The American actress, director, teacher, writer, and scholar interpreted Anglo-Saxon literature for our times by bringing her activism experience to the stage to discuss gender equality, racism, and diversity. Themes are interlaced with an intimate narrative about his family, particularly his father Hans Wolpe, who served in World War II, and reflections on Shylock, Hamlet, Richard III, and other Shakespearean characters.

“Shakespeare – she remarked in an interview (link to our video here) – speaks about and to everyone. And it is for that reason that he is crucial to study, particularly in schools, “because he helps us ask the big questions… In every country, there is a reason to do Shakespeare,” Wolpe stated. And the actress specifically addresses the recent banning of a Miami school that prohibited the study of Baldo’s works owing to sexual undertones in his books.

Wolfe also stated that “there is a huge crackdown on intelligence in the United States. They have defunded education, banning people from reading books; there are television stations that tell lies; and now they are erasing Shakespeare in many places.”

Lisa Wolpe uses critical words to describe the current situation.

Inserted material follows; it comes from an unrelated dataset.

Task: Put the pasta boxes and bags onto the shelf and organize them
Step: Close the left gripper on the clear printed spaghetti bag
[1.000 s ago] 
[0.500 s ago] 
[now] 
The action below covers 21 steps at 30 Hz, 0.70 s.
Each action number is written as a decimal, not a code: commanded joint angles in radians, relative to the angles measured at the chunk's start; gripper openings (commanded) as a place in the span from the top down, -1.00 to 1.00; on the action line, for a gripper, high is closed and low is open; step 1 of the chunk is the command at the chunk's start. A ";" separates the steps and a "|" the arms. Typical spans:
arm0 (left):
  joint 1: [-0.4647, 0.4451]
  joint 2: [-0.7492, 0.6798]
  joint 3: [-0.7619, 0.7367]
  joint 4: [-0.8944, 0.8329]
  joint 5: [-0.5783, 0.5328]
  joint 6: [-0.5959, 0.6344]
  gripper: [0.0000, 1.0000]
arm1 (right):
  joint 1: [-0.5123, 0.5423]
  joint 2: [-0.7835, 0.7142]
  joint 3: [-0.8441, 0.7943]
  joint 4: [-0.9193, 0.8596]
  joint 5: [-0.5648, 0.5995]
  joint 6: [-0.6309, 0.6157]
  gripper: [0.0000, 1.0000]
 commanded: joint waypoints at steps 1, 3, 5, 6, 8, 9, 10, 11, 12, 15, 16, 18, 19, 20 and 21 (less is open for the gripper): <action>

Wolpe’s talent has taken her around the world; she has brought Shakespeare’s plays from London to Prague to Bremen, and last Friday, for the first time, she also landed in the city of Romeo and Juliet. “All over the world,” she continues, “there are different political regimes and cultures. It’s exciting to go where people break bread, make friends, and create art, and I hope the United States remains a free nation where democracy is strong and artists are supported.”

“But right now theaters are closing all over the country, partly because of COVID, partly because of politics, and partly because of money. Artists have never needed a lot of money to start their plays, but it’s scary not only to see theaters closing but also Shakespeare being banned.”

As a result, we can see the importance of activism in Shakespeare and the alchemy of gender. In fact, Wolpe is active in the world of artists; for example, she founded the Los Angeles Women’s Shakespeare Company, which is made up of females from all over the world.